Le promesse e la verifica dei miracoli


Abbassare l'Irpef, per tutti e in quantità che se ne accorgano tutti, ma soprattutto i redditi medi e bassi. Togliere l'Irap dal groppone delle imprese. Premiare fiscalmente o comunque in altro modo, sempre comunque in moneta, l'innovazione produttiva e la ricerca applicata perché prodotti italiani all'estero se ne vendono sempre meno e non solo per colpa dell'euro. Dare una spinta ai consumi interni senza rinfocolare l'inflazione che, anche quella ufficiale, è la più alta in Europa, salvando anche le centinaia di migliaia di piccoli commercianti che, dopo aver lucrato sul cambio, vedono i consumatori migrare in massa verso la grande distribuzione. Tenere a freno le tariffe e con esse il 10 per cento di sovra costo che le imprese italiane sopportano rispetto al resto d'Europa. Non tagliare i fondi al Sud ma togliere gli incentivi a pioggia alle aziende, dare soddisfazione alle attese contrattuali del pubblico impiego ma non aumentare i salari di fatto. Ristrutturare, riformare le pensioni, bloccare la spesa pubblica per la previdenza, arginare quella sanitaria ma senza provocare rivolte sociali. Convincere i lavoratori dipendenti a destinare il Tfr, la loro liquidazione, alla previdenza integrativa senza aver ancora varato una legge a tutela del risparmio gestito. Realizzare la devolution, cioè venti autonomi sistemi sanitari, scolastici e di polizia locale senza moltiplicare per venti i costi della relativa burocrazia.

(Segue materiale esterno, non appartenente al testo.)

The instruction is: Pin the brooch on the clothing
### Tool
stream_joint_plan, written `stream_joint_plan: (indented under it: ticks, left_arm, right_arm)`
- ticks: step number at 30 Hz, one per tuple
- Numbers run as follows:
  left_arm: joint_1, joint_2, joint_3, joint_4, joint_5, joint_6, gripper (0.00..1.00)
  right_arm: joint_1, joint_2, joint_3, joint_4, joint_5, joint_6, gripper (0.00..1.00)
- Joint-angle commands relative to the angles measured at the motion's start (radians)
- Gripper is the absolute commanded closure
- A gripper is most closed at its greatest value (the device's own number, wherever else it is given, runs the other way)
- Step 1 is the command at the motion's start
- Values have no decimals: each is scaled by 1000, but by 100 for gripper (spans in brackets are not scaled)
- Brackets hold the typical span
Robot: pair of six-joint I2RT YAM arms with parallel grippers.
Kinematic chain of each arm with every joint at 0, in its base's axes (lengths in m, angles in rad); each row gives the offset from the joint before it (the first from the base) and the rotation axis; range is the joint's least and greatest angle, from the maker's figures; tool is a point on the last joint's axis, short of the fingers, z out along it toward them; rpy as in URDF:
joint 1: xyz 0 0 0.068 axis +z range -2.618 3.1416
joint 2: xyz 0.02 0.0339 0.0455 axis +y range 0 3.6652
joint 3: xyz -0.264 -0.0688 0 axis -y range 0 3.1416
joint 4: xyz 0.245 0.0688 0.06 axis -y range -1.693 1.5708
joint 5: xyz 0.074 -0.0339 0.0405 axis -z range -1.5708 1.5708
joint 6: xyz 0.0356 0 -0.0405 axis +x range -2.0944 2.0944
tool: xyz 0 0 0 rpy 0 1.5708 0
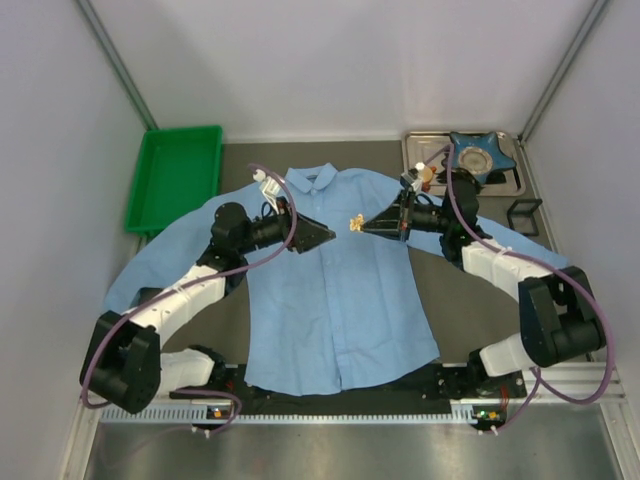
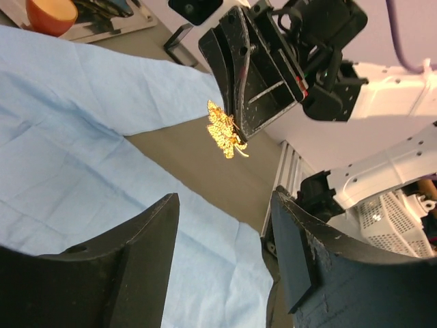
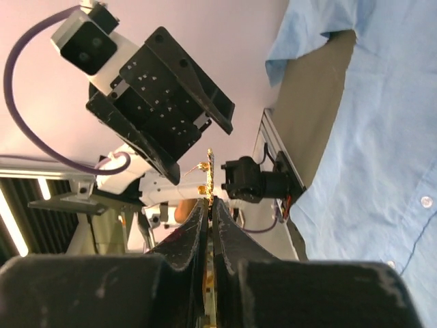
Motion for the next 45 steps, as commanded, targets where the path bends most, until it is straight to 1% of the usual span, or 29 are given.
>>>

Restare sotto il 3% di deficit annuo rispetto al Pil prodotto o almeno da quelle parti. Portare il debito pubblico almeno un po' sotto l'attuale 105/106 per cento. Ricostituire l'avanzo primario, cioè la differenza in positivo tra spese e entrate dello Stato che a inizio legislatura era intorno al 5% e ora viaggia intorno al 3 con tendenza a calare. Calare sul paese una manovra aggiuntiva per riassestare i conti che l'Europa ufficialmente valuta intorno ai sette miliardi di euro. E in più imprecisate misure di sostegno alle condizioni di disagio sociale dal costo imprecisato. E' l'elenco, autografo, di quel che il governo dichiara di dover fare, la somma delle promesse e degli impegni di Berlusconi, Fini, Lega e ministri vari. Più o meno, a spanne e senza contare i costi sociali, trenta miliardi di euro da spendere a fronte di dieci disponibili. La chiamano verifica e ha ragione il presidente del Consiglio a lamentarsi dell'imprecisione del termine, è un miracolo, un prodigio di ingegneria politica, finanziaria, contabile, sociale e legislativa. Come si addice ai prodigi, per realizzarsi ha bisogno del conforto della fede e della fiducia nel mistero.
D'altra parte o cosi o si muore elettoralmente nel 2005 e nel 2006 dopo la ferita subita nel 2004. Parole e ragionamenti pubblici e privati di Berlusconi, Fini, la Lega e ministri vari. Non ne verrà fuori una crisi di governo, nonostante la maggioranza abbia assunto in questi giorni le movenze e gli umori di un formicaio scosso da un bastone. Possono venirne fuori azzardi più o meno disperati, bluff contabili nei confronti dell'Europa, virtuosismi finanziari di Tremonti, puntate dell'ultima fiche su meno tasse oggi e domani si salvi chi può. Uniti alla giaculatoria che è tutta colpa della cattiva congiuntura economica internazionale.